知子看师姐的态度如此鲜明,不敢当面反驳,心中又着实不甘心,只好低下头,一声不哼。其实,知子是极怕枝子的,她们在日本的每一次比较,都是以自己的失败而告终。为此,现她是光棍不吃眼前亏,硬着头皮听下去。
本田枝子又笑容满面地说:“我念你初到中国,还没有干出有失人格的坏事,也没有加害中国人的想法,今天到这里来,又能光明磊落地独到这里。我这个师姐,就帮你下决心吧。师弟妹们!”她朝一边人说:“把她让上上席,明天送她和她弟弟一起到五台山去,好好地隐居下来,待中日战争结束了,咱们再踏踏实实地搞个徐福武术研究会。”

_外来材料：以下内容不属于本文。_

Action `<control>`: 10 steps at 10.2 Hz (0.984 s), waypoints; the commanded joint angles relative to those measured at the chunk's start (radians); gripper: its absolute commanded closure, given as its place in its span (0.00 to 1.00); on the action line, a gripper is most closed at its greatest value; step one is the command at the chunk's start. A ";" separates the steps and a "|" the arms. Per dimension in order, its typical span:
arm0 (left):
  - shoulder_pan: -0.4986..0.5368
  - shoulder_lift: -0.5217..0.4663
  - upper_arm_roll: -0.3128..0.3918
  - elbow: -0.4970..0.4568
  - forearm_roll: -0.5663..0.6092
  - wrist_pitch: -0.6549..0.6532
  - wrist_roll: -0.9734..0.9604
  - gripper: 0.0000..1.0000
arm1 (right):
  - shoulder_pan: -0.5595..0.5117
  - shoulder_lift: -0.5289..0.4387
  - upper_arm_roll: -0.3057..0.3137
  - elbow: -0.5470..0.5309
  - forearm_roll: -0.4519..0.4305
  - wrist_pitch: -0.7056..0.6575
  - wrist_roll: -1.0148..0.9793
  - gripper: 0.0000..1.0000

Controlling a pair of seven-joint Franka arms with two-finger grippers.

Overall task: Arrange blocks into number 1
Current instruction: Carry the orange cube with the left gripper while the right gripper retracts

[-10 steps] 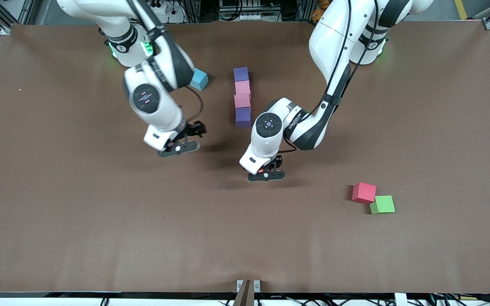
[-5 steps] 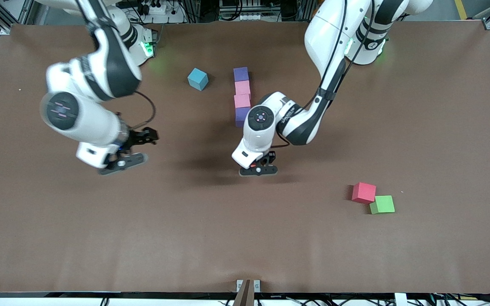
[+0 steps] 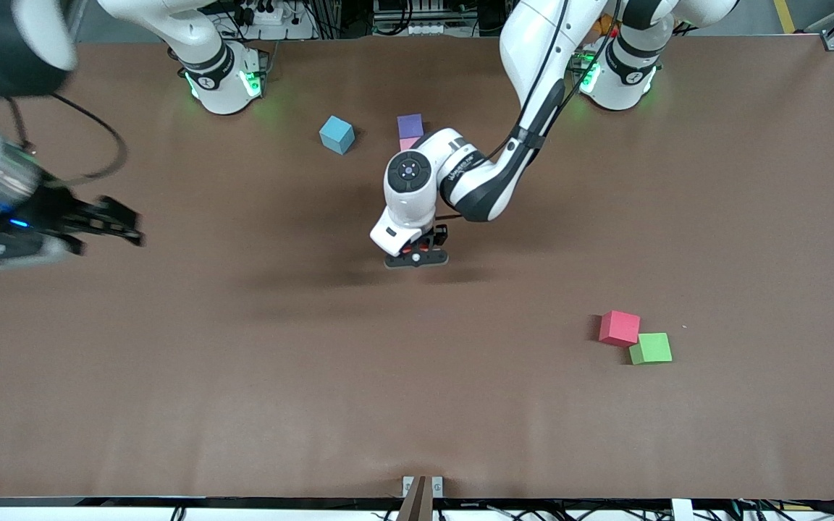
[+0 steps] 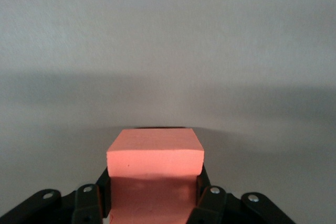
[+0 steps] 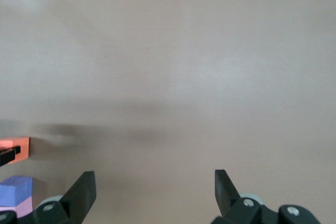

知子听到师姐这番肺腑之言后,只得打起精神应付:“多谢姐姐的关照,妹妹理应照办!”
“好!”本田枝子若有所思地问,“你看,要不要现在也将师弟他,也一同带走呢?”
“好,可是……”山口知子急中生智,撒谎地说:“他到关东了。更确切地说,他们的部队,真还没有人知道他有我这个姐姐……”
“噢,”枝子说:“他所在的部队开走了,那就过段时间再说吧。”
“宋师兄,请你快去叫人作好出发的准备。”本田枝子笑眯眯地看了一眼宋继柳说。
“好的!”宋继柳干脆地答应着下去了。